This note comes to you between the October 2023 and the October 2024 Synod Assembly gatherings, a profoundly fertile time for our Church and for us as theologians. Serving as a ‘experti’ at the Synod Assembly 2023 was a profound experience. While my Synod letter of invitation mentioned service as a theologian, facilitator and, as needed, writer, the most accurate description of my participation was that of theologian facilitator at the Synod. I was one of 35 table facilitators, several of whom were theologians. As facilitator I witnessed transformation which I can only attribute to the movement of the Spirit. I’m grateful for this invitation to share some of my experience of the Synod Assembly. I also invite each of you to participate in this synodal movement of the Church. Everyone is needed. I offer a brief reflection in three points of insight and one call to theologians.

#1 Another Way is Possible

In a church and society that knows polarization, I experienced firsthand that another way forward is possible. There is a way to build a community which can together discern what it means to be church, the people of God, and engage in mutually respectful, responsive and creative conversation about areas of church in need of renewal. Already in 2017 Pope Francis described what I would witness: “To walk together is the constitutive way of the Church; the figure that enables us to interpret reality with the eyes and heart of God; the condition for following the Lord Jesus and being servants of life in this wounded time.”[1] The Synod essentially engaged these questions : “How does this ‘journeying together,’ which takes place today on different levels (from the local level to the universal one), allow the Church to proclaim the Gospel in accordance with the mission entrusted to Her; and what steps does the Spirit invite us to take in order to grow as a synodal Church?” (Instrumentum Laboris).

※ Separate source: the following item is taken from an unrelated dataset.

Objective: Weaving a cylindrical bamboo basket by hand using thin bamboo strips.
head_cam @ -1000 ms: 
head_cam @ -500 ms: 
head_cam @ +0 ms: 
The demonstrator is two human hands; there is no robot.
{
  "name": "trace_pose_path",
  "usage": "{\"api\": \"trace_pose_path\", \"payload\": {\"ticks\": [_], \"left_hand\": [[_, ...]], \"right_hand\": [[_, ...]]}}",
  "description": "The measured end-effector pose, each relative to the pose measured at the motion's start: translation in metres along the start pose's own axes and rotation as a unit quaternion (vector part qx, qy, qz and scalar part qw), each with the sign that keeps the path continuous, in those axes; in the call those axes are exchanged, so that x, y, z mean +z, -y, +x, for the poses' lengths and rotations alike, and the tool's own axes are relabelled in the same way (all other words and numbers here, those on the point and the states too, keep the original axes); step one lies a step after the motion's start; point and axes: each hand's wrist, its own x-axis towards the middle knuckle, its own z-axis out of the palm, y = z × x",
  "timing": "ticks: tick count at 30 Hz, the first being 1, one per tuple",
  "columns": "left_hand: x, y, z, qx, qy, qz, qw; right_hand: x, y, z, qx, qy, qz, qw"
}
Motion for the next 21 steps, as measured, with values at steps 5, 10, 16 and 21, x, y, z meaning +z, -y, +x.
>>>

#2 Building a Faith Community

Before we shared on the different topics of the Synod Assembly (what is means to be church; communion, mission and participation), we gathered for a public ecumenical prayer service held outside at St. Peter’s Square. The Adsumus Sancte Spiritus prayer was sung in a new arrangement by the Taize community.[2]  This prayer was recited during the Vatican II sessions, and it would be recited almost daily by Synod Assembly members. The words offer a glimpse of the humility necessary for synodality:

We stand before You, Holy Spirit,

as we gather together in Your name.

With You alone to guide us,

make Yourself at home in our hearts;

Teach us the way we must go

and how we are to pursue it.

We are weak and sinful;

do not let us promote disorder.

Do not let ignorance lead us down the wrong path

nor partiality influence our actions.

Let us find in You our unity

so that we may journey together to eternal life

and stray not from the way of truth

and what is right.

All this we ask of You,

who are at work in every place and time,

in the communion of the Father and the Son,

forever and ever, Amen.

Following the ecumenical prayer service, the participants left Rome for a three-day retreat, preached by Timothy Radcliffe, OP and Maria Grazia Angelini, OSB. Early in the retreat, as he opened the Word among us, Radcliffe invited us to all become friends! I don’t know that anyone came to the Synod thinking about this, but his words opened spaces for deepening of relationships. This deepening happened in the later afternoons when we gathered in groups of about twelve to share some of the fruits of our prayer that day. The method explained and used was Conversation in the Spirit (CIS), the same method we would use throughout the Synod Assembly. It made a difference that people first practiced CIS in a low risk, retreat environment.  Also included in the self-introductions were one’s name, location and how one wished to be addressed, and almost every person offered a first name, “Emmanuel, Pat, Stephen, etc.” For communal discernment to bear fruit, we needed to build a community.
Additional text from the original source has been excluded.